12 On Your Side: Avoid kitchen catastrophes on Thanksgiving

By: Elizabeth Owens Email
By: Elizabeth Owens Email

News 12 at 6 o'clock / Wednesday, Nov. 21, 2012

AUGUSTA, Ga. -- Burn doctors expect to see an increase in patients over the Thanksgiving holiday. They say most of the accidents take place while families are cooking their turkey dinners.

"It honestly looked like a movie. Like a bonfire in my kitchen," said Corey Holeman, who suffered third-degree burns after a pan of oil exploded in his kitchen. "Hands down, it was a pain that I wouldn't anyone to ever feel -- not even my worst enemy. It's bad, real bad."

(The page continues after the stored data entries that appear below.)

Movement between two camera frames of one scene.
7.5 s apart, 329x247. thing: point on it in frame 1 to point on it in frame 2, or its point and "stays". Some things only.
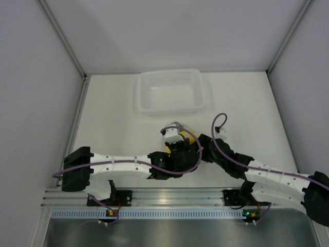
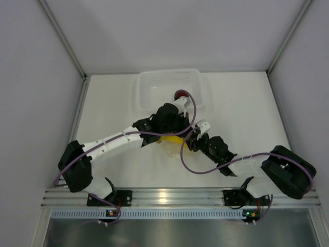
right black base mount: (236, 199) stays
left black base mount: (117, 198) stays
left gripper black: (185, 144) to (184, 121)
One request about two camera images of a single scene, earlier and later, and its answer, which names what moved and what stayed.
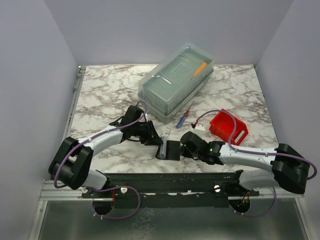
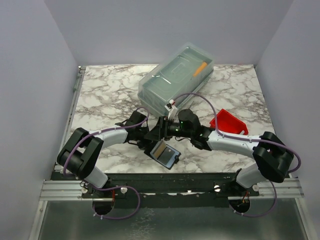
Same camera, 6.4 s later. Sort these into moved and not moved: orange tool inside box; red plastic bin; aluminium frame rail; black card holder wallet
Moved: black card holder wallet
Not moved: aluminium frame rail; red plastic bin; orange tool inside box
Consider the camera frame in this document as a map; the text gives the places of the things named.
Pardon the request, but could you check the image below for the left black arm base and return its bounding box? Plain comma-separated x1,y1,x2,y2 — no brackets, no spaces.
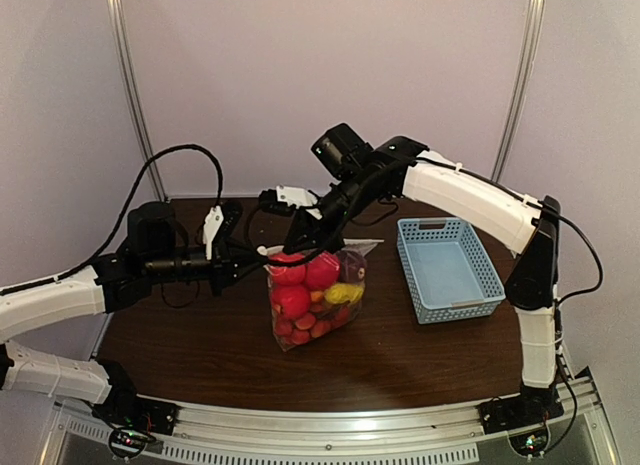
86,396,180,462

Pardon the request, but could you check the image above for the black camera cable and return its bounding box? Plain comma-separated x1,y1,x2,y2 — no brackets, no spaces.
539,209,604,436
29,144,224,286

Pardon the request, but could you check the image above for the purple fake fruit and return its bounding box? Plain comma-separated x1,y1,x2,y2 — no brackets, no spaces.
336,250,367,284

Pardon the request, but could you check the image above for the aluminium frame post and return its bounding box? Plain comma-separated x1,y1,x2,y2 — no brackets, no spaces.
104,0,169,201
491,0,546,182

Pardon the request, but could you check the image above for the right black camera cable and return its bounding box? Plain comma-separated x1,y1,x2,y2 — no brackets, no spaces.
539,209,604,436

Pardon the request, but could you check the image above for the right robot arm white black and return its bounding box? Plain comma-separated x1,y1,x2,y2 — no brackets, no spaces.
276,123,559,401

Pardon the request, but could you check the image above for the orange fake orange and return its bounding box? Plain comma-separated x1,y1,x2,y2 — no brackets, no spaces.
310,290,324,303

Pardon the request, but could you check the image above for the red fake apple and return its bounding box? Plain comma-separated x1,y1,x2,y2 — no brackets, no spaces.
305,252,341,291
271,285,311,320

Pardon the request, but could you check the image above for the yellow fake lemon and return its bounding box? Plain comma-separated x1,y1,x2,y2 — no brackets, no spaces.
324,282,365,305

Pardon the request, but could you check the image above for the left black camera cable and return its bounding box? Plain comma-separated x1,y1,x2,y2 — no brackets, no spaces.
29,144,224,286

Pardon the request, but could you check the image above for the left aluminium frame post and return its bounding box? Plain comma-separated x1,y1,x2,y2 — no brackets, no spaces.
104,0,169,201

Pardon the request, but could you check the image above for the light blue plastic basket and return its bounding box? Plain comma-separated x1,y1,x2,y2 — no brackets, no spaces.
397,217,506,325

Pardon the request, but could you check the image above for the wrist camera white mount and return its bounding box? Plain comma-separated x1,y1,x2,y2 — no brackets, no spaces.
202,200,243,261
258,185,322,220

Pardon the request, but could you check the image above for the front aluminium rail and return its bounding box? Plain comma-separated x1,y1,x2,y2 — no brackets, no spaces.
36,378,622,464

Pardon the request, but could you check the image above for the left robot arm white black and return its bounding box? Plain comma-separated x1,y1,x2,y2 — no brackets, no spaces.
1,201,257,405

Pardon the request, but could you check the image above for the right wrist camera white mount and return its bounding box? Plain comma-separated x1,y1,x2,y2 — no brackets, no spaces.
258,185,322,220

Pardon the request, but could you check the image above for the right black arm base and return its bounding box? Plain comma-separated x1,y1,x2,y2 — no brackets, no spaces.
477,394,564,459

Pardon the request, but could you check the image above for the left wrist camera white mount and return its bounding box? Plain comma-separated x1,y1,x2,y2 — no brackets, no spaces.
202,200,243,261

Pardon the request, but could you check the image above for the right aluminium frame post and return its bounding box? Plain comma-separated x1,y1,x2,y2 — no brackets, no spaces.
491,0,546,182

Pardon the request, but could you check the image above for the clear polka dot zip bag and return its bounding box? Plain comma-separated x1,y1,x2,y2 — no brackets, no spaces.
265,239,382,352

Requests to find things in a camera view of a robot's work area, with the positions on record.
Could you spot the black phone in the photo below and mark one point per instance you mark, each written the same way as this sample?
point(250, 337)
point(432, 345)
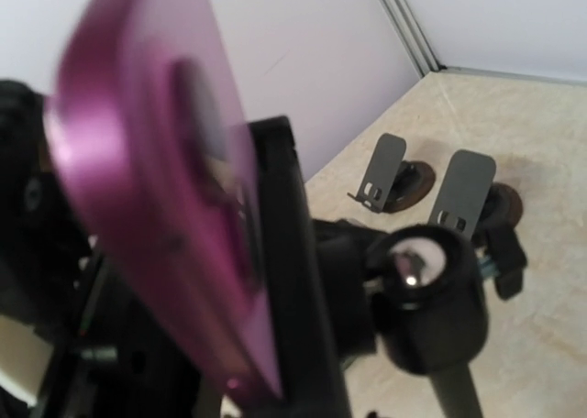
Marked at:
point(150, 142)

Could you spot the dark grey folding phone stand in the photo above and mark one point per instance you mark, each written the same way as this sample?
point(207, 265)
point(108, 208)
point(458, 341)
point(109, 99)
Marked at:
point(391, 184)

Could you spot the tall black clamp phone mount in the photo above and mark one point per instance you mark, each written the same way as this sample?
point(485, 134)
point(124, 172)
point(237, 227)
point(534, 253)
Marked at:
point(337, 289)

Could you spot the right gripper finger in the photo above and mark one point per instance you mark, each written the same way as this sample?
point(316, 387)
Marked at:
point(75, 340)

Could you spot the left aluminium frame post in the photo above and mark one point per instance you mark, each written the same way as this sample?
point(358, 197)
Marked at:
point(412, 37)

"Be careful this time of year. We see a surge in the number of burns we get especially the day before and the day of Thanksgiving," said Dr. Fred Mullins with Joseph M. Still Burn Center.

Mullins says patient volume will increase at least 15 percent over the holiday.

"A quite a bit of it comes from frying turkeys," Mullins warned.

He says many of the burns happen when the fryer explodes. The explosion occurs when people try to fry a frozen turkey.

"Make sure the area they are cooking in is well ventilated and not inside and make sure they have barriers put up so people can't walk up. And avoid alcohol," Mullins said.

At the WifeSaver in Evans, cooks will fry up at least 200 birds over the next two days. They say the key to safety is never leaving the fryers unattended.

"Distraction can lead to a lot of mishaps," Holeman said.

It's very important to keep small children of the kitchen, too. In just a blink of an eye, your little one could grab a hot pot. Speaking of pots ... keep all the handles turned toward the back of the stove away from little hands.